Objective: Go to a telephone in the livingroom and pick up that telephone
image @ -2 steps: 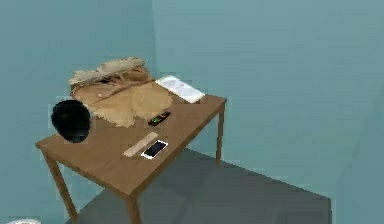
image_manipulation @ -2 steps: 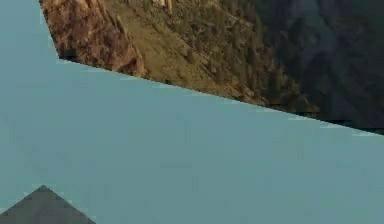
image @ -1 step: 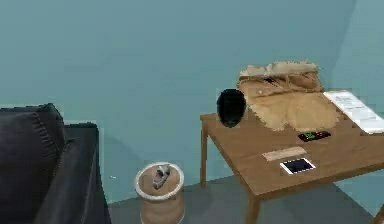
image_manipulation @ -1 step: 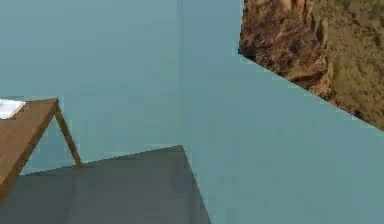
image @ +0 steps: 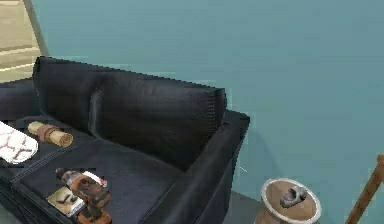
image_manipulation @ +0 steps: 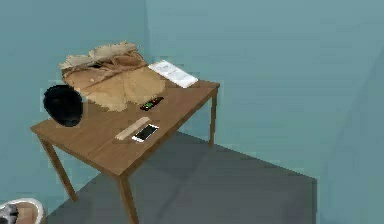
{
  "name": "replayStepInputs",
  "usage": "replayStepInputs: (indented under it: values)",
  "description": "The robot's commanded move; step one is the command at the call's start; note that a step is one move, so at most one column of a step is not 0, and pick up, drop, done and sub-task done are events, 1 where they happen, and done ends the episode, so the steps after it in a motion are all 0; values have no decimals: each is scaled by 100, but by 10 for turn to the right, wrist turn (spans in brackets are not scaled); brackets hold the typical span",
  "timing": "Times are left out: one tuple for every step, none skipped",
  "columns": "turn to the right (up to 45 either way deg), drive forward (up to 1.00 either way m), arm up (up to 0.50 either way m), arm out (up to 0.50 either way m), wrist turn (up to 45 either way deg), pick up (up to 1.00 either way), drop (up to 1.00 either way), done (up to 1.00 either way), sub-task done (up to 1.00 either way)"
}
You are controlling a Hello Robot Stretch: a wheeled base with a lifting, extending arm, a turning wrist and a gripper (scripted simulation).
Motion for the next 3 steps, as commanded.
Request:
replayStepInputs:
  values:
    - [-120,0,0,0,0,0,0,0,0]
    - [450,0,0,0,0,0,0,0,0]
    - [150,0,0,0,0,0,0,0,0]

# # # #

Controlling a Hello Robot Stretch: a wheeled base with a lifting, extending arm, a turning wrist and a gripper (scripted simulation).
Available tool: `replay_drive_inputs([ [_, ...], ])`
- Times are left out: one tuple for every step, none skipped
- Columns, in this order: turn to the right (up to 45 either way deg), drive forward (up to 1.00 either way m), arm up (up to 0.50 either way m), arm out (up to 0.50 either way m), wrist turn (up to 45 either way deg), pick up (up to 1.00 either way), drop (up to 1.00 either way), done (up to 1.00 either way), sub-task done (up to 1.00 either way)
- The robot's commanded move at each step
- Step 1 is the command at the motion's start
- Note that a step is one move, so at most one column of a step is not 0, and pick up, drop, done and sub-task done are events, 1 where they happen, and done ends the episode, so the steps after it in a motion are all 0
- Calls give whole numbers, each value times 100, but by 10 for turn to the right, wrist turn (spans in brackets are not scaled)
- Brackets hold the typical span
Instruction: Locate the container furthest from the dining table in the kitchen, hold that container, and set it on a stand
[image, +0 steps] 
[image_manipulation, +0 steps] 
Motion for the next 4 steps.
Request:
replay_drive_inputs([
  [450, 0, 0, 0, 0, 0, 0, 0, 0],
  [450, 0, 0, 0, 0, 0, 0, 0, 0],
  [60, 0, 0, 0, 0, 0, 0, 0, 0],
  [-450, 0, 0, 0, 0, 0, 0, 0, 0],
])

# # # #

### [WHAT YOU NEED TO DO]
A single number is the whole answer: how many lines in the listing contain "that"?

### [SOLUTION TO THE PROBLEM]
4